彼女とBAR15p

 そんな卓の様子を見て、江子は、ふぅっ、と憂鬱をため息で吐き出し、腕を組んだ。

「あの男……あの、ナンパ男の後ろにいた男は、アイツは、本当に生きている人間じゃないのね?」

「ああ、確かだよ」

 卓は頷く。

「でも、根拠は何なの? あんたは直接あの人達を見たわけじゃ無いじゃない。あんたはその場には居なかった。全く知らない人間の事を、どうしたら生き霊だなんて断定できるのよ?」

「根拠? それなら今、俺の目の前にあるんだけど。
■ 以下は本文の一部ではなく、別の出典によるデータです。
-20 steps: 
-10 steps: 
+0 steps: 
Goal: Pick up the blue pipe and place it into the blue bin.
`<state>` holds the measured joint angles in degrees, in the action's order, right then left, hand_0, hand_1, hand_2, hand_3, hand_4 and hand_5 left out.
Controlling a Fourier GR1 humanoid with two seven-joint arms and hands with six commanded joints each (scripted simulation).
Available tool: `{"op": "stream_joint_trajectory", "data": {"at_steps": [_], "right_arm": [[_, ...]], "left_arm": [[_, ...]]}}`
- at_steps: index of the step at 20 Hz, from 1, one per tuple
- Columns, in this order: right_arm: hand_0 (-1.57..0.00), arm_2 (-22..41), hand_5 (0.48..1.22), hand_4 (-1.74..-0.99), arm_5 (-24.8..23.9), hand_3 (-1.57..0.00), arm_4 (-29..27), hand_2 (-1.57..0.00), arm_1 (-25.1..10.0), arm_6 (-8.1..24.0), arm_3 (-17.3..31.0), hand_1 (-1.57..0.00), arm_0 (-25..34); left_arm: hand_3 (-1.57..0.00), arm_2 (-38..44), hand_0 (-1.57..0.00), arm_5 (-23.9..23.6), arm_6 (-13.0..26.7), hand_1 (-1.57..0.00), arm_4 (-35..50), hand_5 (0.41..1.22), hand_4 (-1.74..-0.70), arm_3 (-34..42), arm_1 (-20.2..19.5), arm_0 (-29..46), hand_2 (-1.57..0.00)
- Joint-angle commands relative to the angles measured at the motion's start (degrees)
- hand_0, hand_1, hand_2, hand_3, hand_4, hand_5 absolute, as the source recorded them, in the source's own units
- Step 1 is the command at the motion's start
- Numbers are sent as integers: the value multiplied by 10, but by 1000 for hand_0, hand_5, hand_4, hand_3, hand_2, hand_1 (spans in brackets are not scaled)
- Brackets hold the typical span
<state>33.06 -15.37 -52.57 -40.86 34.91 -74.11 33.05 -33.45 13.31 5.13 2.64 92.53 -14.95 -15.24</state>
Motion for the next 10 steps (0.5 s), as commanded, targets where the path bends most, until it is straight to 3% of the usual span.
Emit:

俺の話しが分からないって事はやっぱり姉貴には今は見えてないんだよな?」

「ちょっと、ちょっと! その気になる言い方は何なのよ! どういう事なのよ! えっ? あんた今何かしら見えているわけ? 怖い、怖い、怖いんですけど!」

 江子は顔を強張らせて素早く自分の周りを見回した。

 江子の目には特別不審なモノは映らなかった。

「姉貴はスイッチが入ってる時しか見えないもんなぁ。霊感なんて、大体がそんな物かも知れないけどさ。さて、今見えていない姉貴にどうやって根拠を説明しようかな」

 卓は霊感があるくせに鈍感な姉に一体何から話せばいいのやらと肩を落とした。




 江子と卓は見える者だ。

 見える者とはつまり、不通にしていたら気にならないモノがよく見えてしまう者だ。

 不通にしていたら気にならないモノ。それらは霊などと言われているモノである。

 江子も卓も、特別そういったモノを見やすい性質なのだ。

 小さな子供の頃から二人は見えていた。

 見える事が日常である二人であったが、江子はその時の気分によって見えない事があった。

 それを、卓は江子が鈍感だからだと言っていた。

「姉貴は鈍感だから……」そう卓から言われる度に江子は、ほっぺたを膨らませて、見える事に鈍感さとかが関係あるのかよと腹立たしい気持ちになっていた。




「姉貴は鈍感だから……」

「ちょっと! いつもながら姉に向かって鈍感とかって何なのよ。そもそも私って別に鈍感じゃないし!」

 今回も、餌を頬袋に詰め込んだリスのごとく、ほっぺたを膨らませている江子に対して卓は、本当に鈍感な奴ほど自分の鈍感さに気が付かないものなんだよと小声で漏らした。